In the manufacture of certain thin film devices, a substrate of each device is provided with a conductive "glue" layer, which comprises a film of palladium and which is applied to the substrate in a sputtering operation to facilitate the adhesion of a subsequently plated gold film to the substrate. In the plating of the gold films on the substrates, the substrates are mounted in a device known as a box plater with the palladium films (cathodes) in opposed relationship to respective anode plates also mounted in the box plater. To facilitate mounting of the substrates and the anode plates into the box plater through the bottom of the plater, and removal of the substrates and the anode plates from the plater through the bottom thereof, only upper ends of the palladium films and the anode plates make electrical contact with respective electrical contact pins for providing plating current to the substrates and the anode plates during a plating operation. The box plater, including the substrates and the anode plates, then is pre-immersed in an electroplating bath and a plating current is applied to the palladium films through the anodes and the plating bath to form the gold films on the palladium films.

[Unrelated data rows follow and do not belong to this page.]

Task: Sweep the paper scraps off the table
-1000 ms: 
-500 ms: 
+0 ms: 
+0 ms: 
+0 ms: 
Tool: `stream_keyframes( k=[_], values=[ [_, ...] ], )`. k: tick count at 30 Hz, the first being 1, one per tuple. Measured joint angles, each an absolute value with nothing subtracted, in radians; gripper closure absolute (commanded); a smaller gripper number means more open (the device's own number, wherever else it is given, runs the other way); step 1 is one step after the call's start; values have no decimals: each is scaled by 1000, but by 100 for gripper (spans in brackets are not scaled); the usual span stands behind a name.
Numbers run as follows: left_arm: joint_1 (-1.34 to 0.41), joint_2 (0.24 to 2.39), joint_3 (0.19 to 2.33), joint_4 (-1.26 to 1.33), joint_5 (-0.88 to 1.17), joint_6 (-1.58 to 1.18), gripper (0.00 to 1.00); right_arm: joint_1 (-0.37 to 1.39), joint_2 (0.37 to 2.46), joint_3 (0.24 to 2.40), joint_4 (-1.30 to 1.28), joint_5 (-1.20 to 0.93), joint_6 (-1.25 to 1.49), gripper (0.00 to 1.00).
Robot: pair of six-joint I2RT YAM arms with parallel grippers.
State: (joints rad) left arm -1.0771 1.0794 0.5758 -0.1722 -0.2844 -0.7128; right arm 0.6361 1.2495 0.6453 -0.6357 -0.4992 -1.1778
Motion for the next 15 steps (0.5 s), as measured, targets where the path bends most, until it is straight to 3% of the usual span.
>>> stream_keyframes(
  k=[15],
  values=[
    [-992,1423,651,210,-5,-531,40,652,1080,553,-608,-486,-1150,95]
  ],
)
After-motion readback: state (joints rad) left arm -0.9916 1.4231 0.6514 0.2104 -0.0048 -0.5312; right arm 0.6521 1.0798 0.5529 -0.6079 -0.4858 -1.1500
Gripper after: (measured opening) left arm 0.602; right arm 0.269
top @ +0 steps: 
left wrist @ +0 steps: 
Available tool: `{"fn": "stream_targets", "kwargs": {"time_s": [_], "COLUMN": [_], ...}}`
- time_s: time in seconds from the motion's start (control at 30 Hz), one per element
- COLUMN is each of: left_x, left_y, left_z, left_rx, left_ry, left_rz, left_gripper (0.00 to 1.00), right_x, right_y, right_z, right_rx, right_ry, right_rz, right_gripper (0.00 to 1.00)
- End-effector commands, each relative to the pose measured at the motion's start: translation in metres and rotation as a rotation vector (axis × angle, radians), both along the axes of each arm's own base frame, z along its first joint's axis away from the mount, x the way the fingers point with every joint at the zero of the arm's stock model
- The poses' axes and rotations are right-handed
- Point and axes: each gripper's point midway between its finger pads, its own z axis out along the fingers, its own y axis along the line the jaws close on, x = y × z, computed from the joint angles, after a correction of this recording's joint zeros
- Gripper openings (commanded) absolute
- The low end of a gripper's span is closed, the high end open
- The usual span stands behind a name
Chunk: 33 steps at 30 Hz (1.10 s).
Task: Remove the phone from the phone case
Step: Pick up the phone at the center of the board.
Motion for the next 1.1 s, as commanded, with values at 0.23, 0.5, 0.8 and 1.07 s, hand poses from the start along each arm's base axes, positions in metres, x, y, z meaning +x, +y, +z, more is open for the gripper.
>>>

However, when palladium-coated substrates are plated with gold in this manner, it has been found that the thickness of the gold film plated onto each substrate is significiantly greater adjacent the upper end of the substrate in comparison to the thickness of the gold film adjacent the lower end of the substrate. This is undesirable for various reasons, including the necessity for plating an excessive amount of gold on the substrates adjacent their upper ends in order to insure that a minimum required thickness of gold is present on the substrates adjacent their lower ends. As a result, because of the present high cost of gold, the manufacturing cost of the thin film devices is significantly increased.
Applicant has observed that the above-described gradient in the gold films on the substrates apparently is a result of the gold tending to plate onto the substrates initially in the vicinity of the contact pins in contact with the upper ends of the substrates, and then to plate progressively downward on the substrates to the lower ends thereof. This is attributed, at least in part, to the fact that because the palladium films are electrically contacted only adjacent their upper ends, and because palladium has a high electrical resistivity, in comparison to gold, the current densities in the plating bath initially are highest adjacent the contact pins at the upper ends of the substrates. As a result, gold initially plates onto each substrate adjacent the contact pins, and then progressively downward on the substrate, to form an initial thickness gradient in the plated gold which is retained thereby as additional gold is then plated onto the substrate.
Accordingly, a primary purpose of this invention is to provide a new and improved plating method and apparatus in which an electrically conductive material is plated essentially uniformly over a portion of an article being plated, particularly where the article portion has a high electrical resistivity, so as to reduce the amount of material which must be plated on the article in order to achieve a minimum preselected thickness at each point on the article.